[GIVEN DATA — start]

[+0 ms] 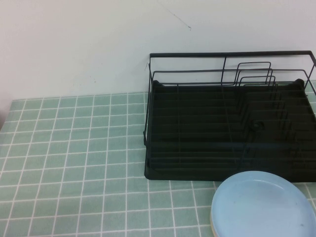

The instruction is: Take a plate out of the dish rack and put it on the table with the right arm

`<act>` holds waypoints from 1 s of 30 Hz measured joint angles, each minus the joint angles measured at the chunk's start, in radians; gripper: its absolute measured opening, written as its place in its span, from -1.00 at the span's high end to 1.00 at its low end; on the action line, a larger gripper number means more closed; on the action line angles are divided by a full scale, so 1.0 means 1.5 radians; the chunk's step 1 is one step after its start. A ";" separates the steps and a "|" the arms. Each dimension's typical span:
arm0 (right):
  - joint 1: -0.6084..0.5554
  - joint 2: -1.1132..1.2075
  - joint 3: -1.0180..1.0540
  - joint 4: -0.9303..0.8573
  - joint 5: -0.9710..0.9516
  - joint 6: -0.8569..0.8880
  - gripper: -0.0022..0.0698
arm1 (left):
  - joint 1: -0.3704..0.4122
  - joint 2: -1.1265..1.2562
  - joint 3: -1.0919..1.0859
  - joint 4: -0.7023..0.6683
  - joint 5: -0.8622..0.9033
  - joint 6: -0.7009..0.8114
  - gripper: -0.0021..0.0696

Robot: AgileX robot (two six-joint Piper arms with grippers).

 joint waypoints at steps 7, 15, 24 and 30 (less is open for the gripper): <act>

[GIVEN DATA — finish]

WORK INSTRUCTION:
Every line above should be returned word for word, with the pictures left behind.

WORKED SOLUTION:
[+0 ms] 

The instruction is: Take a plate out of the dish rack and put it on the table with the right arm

`<act>` holds waypoints from 1 s of 30 Hz measured joint angles, each minus the joint angles measured at the chunk's start, in radians; gripper: its absolute measured opening, written as its place in its span, from -1.00 at the span's high end to 1.00 at its low end; on the action line, a larger gripper number means more closed; on the action line angles are divided by a full scale, so 1.0 means 1.5 radians; the chunk's step 1 is one step after its start. A ";" separates the steps and a "|" the arms. Each dimension's typical span:
arm0 (right):
  - joint 1: -0.6084..0.5554
  - joint 2: -1.1132..1.2075
  - joint 3: -1.0180..1.0540
  - joint 4: -0.9303..0.8573
  - joint 5: -0.9710..0.9516
  - joint 6: -0.8569..0.8880
  - gripper: -0.0022..0.0698
arm1 (left):
  - joint 1: -0.3704..0.4122
  - joint 2: -1.1265..1.2562
  - joint 3: -1.0919..1.0859
  - joint 4: -0.7023..0.6683
  - joint 5: -0.8622..0.9033
  - joint 6: -0.7009..0.8114
  - gripper: -0.0021..0.0696

Robot: AgileX robot (two six-joint Piper arms with grippers).

 joint waypoints at steps 7, 15, 24 and 30 (less is open for the gripper): <act>

Work on this exercise has concluded.